Holly v. Scott

Decision Date12 January 2006
Docket NumberNo. 05-6287.,05-6287.
Citation434 F.3d 287
PartiesRicky Lee HOLLY, Plaintiff-Appellee, v. Willie SCOTT; Gaddy Lassiter, Defendants-Appellants.
CourtU.S. Court of Appeals — Fourth Circuit

Mark Allen Davis, Womble, Carlyle, Sandridge & Rice, Raleigh, North Carolina, for Appellants. James Phillip Griffin, Jr., North Carolina Prisoner Legal Services, Inc., Raleigh, North Carolina, for Appellee.

Before WILKINSON and MOTZ, Circuit Judges, and R. BRYAN HARWELL, United States District Judge for the District of South Carolina, sitting by designation.

Reversed by published opinion. Judge WILKINSON wrote the opinion, in which Judge HARWELL joined. Judge MOTZ wrote a separate opinion concurring in the judgment.

OPINION

WILKINSON, Circuit Judge.

We granted interlocutory review in this case to decide whether individual employees of a privately operated prison face Eighth Amendment liability under Bivens v. Six Unknown Named Agents of Federal Bureau of Narcotics, 403 U.S. 388, 91 S.Ct. 1999, 29 L.Ed.2d 619 (1971), and its progeny for allegedly providing inadequate medical care to a federal inmate. We decline to extend the Bivens cause of action to these circumstances, both because the actions of the private prison employees are not fairly attributable to the federal government and because the inmate has adequate remedies under state law for his alleged injuries.
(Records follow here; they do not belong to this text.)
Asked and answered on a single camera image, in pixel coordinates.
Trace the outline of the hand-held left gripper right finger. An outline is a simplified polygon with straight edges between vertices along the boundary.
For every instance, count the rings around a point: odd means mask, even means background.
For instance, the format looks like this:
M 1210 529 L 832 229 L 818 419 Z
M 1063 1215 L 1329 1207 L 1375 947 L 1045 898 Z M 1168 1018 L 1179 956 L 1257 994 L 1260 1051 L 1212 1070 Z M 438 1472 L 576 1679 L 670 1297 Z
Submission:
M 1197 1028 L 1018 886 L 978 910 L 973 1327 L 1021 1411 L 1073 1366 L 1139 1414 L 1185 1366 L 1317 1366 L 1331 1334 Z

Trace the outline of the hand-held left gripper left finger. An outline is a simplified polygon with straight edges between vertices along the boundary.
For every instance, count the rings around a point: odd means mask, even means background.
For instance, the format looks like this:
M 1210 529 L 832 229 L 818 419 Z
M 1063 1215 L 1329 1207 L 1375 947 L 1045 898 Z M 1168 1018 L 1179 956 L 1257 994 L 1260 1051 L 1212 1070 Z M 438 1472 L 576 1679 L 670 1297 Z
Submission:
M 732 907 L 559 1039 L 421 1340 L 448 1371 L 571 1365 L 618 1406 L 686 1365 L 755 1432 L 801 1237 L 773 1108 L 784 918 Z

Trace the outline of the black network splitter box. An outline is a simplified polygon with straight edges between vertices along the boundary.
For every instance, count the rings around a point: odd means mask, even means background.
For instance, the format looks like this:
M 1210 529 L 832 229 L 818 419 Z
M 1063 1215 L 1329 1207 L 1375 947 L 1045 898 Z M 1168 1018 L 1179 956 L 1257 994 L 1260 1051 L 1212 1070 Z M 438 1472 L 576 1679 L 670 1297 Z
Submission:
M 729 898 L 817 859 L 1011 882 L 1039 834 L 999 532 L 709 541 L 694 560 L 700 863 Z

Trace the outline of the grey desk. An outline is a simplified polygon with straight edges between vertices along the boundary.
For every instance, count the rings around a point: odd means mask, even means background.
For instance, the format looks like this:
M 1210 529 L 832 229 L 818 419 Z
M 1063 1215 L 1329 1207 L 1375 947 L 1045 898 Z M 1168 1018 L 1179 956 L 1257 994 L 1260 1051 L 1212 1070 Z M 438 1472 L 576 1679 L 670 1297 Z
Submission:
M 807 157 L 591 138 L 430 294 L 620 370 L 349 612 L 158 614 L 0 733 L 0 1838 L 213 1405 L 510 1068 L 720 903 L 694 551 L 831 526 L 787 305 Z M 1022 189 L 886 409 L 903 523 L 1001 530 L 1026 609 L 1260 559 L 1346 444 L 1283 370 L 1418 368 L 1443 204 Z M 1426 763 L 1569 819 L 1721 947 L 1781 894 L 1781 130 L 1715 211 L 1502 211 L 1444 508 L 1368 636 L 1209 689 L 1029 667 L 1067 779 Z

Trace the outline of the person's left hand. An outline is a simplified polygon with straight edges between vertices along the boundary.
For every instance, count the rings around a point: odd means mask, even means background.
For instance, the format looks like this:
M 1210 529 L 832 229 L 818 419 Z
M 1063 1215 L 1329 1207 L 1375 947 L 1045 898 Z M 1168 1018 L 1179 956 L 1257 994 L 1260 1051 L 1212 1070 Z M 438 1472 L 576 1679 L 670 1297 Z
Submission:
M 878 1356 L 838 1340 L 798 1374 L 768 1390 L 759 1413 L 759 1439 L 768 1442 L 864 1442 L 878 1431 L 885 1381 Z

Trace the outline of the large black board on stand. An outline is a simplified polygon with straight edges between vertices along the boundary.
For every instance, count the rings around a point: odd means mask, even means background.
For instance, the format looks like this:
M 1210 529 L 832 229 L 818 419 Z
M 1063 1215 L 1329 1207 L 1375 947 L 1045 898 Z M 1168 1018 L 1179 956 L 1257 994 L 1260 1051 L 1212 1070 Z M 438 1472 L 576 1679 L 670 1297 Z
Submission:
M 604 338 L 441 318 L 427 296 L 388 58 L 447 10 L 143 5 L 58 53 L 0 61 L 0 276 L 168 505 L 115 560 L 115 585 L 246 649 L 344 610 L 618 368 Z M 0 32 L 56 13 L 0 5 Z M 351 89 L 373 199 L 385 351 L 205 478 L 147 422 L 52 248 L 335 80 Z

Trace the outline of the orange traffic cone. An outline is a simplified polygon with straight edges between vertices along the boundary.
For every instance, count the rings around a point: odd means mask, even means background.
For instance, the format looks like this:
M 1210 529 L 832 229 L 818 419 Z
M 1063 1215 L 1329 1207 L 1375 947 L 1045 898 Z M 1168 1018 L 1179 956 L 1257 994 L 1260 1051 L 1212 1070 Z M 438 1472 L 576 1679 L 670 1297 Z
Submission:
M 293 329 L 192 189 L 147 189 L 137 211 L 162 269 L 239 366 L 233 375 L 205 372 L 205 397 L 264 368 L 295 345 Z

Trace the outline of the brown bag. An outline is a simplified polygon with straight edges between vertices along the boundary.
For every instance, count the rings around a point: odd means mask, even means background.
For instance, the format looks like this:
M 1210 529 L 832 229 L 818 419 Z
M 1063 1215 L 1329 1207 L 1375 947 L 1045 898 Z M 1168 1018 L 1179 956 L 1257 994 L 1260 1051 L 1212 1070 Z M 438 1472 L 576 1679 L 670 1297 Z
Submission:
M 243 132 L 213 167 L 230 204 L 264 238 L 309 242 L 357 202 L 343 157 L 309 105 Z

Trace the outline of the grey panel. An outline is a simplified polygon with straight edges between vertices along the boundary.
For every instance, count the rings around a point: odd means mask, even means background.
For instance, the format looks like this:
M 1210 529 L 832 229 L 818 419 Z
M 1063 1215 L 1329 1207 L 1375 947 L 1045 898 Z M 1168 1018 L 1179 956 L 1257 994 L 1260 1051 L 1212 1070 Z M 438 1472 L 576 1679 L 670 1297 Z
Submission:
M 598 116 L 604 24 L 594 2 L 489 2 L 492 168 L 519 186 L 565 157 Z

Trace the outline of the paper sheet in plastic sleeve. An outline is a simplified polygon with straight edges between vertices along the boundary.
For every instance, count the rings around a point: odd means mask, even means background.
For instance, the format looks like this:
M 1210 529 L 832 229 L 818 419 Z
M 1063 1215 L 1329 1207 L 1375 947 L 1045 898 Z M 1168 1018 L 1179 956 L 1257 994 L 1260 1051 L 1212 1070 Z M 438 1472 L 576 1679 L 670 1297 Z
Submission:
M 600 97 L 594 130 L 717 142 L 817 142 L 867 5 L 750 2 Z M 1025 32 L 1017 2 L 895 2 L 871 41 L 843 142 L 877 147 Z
We therefore reverse the district court's order denying defendants' motion to dismiss.

I.

Plaintiff Ricky Lee Holly is a federal inmate at Rivers Correctional Institution, a privately run facility in North Carolina operated by the GEO Group, Inc. under contract with the federal Bureau of Prisons. Defendant Willie Scott serves as Rivers' warden, and defendant Gaddy Lassiter works as a physician there. Scott and Lassiter are both employed directly by GEO, and thus the only link between their employment and the federal government is GEO's contract with the BOP.
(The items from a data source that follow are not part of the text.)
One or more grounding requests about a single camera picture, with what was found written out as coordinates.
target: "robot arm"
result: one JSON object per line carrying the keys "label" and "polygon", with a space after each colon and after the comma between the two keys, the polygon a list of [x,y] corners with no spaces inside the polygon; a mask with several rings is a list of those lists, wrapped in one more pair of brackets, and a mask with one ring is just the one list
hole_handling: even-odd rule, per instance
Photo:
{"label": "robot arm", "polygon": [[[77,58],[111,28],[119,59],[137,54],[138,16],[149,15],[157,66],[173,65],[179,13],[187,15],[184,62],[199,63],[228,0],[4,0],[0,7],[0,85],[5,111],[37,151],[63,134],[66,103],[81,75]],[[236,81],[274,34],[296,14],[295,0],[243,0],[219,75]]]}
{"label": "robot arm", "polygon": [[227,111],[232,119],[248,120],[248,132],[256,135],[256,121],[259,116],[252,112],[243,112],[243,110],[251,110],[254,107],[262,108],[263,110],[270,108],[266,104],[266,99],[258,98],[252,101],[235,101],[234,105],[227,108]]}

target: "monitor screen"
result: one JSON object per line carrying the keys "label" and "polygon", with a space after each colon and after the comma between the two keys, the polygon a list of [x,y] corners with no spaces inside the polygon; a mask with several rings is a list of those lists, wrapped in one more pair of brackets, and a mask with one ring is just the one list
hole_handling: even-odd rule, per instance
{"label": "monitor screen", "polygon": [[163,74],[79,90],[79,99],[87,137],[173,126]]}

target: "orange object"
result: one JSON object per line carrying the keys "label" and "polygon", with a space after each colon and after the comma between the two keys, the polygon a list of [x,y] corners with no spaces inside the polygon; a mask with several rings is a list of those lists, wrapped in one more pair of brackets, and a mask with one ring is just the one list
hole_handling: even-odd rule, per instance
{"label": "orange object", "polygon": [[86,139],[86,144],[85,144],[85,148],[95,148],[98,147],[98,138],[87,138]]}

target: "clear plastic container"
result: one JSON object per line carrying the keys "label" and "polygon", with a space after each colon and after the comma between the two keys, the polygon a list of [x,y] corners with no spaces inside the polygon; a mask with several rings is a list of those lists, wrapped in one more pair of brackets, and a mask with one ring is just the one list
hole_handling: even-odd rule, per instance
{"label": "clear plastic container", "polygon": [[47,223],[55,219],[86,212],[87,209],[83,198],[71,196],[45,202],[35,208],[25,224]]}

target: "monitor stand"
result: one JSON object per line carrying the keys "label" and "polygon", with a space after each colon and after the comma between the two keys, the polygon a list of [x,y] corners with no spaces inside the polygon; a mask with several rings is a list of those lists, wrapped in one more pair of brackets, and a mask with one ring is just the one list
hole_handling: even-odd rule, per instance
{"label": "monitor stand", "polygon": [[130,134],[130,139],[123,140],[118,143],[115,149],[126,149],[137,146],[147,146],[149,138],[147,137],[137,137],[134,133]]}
Holly is a diabetic. He contends that since arriving at Rivers in August 2002, defendants have failed to provide him with adequate medical care for his condition. According to Holly, the medical staff at Rivers has ignored his complaints that his insulin dosage was insufficient, which resulted in frequent blackouts. He suggests that the lack of attention to his medical needs stems, at least in part, from failure to request his medical records from another facility where he had been incarcerated previously. He further claims that in retaliation for a written complaint regarding the medical department, Lassiter ordered that he be locked in the medical unit for twenty-four days and threatened to keep him there for the remainder of his sentence.

After unsuccessfully seeking relief through an administrative scheme provided by Rivers, Holly filed a pro se complaint against Scott and Lassiter in federal district court. The district court read Holly's complaint as alleging a violation of his Eighth Amendment rights and stating a Bivens cause of action for damages.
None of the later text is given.